[RECORDED INFORMATION]
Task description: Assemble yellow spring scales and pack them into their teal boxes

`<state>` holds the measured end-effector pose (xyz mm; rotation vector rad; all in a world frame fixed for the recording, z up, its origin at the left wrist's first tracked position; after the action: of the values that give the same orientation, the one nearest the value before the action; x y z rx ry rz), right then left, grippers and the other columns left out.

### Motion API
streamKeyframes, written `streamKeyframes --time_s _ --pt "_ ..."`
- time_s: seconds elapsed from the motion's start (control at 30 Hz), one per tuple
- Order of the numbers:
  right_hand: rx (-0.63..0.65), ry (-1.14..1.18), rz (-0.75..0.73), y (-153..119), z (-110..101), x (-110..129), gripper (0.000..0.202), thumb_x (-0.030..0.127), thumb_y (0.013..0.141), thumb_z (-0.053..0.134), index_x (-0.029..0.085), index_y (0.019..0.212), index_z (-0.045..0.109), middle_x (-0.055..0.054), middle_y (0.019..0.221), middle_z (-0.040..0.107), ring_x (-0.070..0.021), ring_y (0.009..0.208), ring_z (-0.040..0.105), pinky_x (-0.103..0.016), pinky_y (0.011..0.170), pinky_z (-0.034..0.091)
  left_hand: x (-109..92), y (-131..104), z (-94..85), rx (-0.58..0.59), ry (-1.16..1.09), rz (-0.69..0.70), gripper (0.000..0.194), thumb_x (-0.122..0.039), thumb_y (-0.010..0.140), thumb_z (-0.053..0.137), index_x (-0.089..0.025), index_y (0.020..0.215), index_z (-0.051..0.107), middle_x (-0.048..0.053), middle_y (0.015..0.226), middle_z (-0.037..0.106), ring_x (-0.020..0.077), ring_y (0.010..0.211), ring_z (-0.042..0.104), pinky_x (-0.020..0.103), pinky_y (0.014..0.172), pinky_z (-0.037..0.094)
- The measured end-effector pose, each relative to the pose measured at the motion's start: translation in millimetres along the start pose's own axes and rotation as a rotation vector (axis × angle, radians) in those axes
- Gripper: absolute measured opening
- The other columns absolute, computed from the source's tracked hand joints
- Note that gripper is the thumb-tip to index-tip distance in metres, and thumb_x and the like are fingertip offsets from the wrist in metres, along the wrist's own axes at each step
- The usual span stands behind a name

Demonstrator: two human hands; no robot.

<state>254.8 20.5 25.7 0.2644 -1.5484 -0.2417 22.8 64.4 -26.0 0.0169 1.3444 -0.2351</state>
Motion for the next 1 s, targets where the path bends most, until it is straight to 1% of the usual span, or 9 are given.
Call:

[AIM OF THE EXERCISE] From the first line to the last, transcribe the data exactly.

[ANSWER BELOW]
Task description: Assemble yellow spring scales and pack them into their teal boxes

`<state>` holds the measured end-effector pose (xyz mm; rotation vector rad; all in a world frame fixed for the recording, z up, its origin at the left wrist's first tracked position; after the action: of the values that give the same orientation, the one nearest the value before the action; x y z rx ry rz), right then left, grippers and the other columns left out.

### Motion API
streamKeyframes, written `streamKeyframes --time_s _ --pt "_ ..."`
- time_s: seconds elapsed from the motion's start (control at 30 Hz), one per tuple
- Order of the numbers:
  right_hand: rx (-0.63..0.65), ry (-1.14..1.18), rz (-0.75..0.73), y (-153..119), z (-110..101), x (-110..129), gripper (0.000..0.202), thumb_x (-0.030..0.127), thumb_y (0.013..0.141), thumb_z (-0.053..0.134), index_x (-0.029..0.085), index_y (0.019..0.212), index_z (-0.045..0.109), middle_x (-0.055..0.054), middle_y (0.019..0.221), middle_z (-0.040..0.107), ring_x (-0.070..0.021), ring_y (0.009..0.208), ring_z (-0.040..0.105), pinky_x (-0.103..0.016), pinky_y (0.011..0.170), pinky_z (-0.034..0.091)
  left_hand: x (-109..92), y (-131..104), z (-94..85), rx (-0.58..0.59), ry (-1.16..1.09), rz (-0.69..0.70), gripper (0.000..0.194), thumb_x (-0.122..0.039), thumb_y (-0.010..0.140), thumb_z (-0.053..0.137), index_x (-0.089..0.025), index_y (0.020..0.215), index_z (-0.051..0.107), middle_x (-0.048..0.053), middle_y (0.015..0.226), middle_z (-0.037..0.106), ring_x (-0.020..0.077), ring_y (0.010..0.211), ring_z (-0.042..0.104), pinky_x (-0.020..0.103), pinky_y (0.014..0.172), pinky_z (-0.037..0.094)
- The measured end-effector pose, each relative to the pose measured at the motion's start: translation in millimetres along the start pose's own axes and rotation as a rotation vector (axis × angle, radians) in those axes
- Gripper: absolute measured opening
- The other columns absolute, computed from the source's tracked hand joints
- Note that gripper is the thumb-tip to index-tip distance in metres, and thumb_x and the like are fingertip offsets from the wrist in metres, along the wrist's own axes at each step
- The usual span stands behind a name

Demonstrator: two human hands; no robot.

<state>254.8 20.5 25.7 0.2644 -1.5484 -0.2417 22.8 64.4 -26.0 0.0169 1.3444 -0.2351</state>
Motion for the next 1 s, targets where the path bends most, until it is straight to 1% of the usual span, or 9 are given.
Call:

Here the work on this exercise is complete.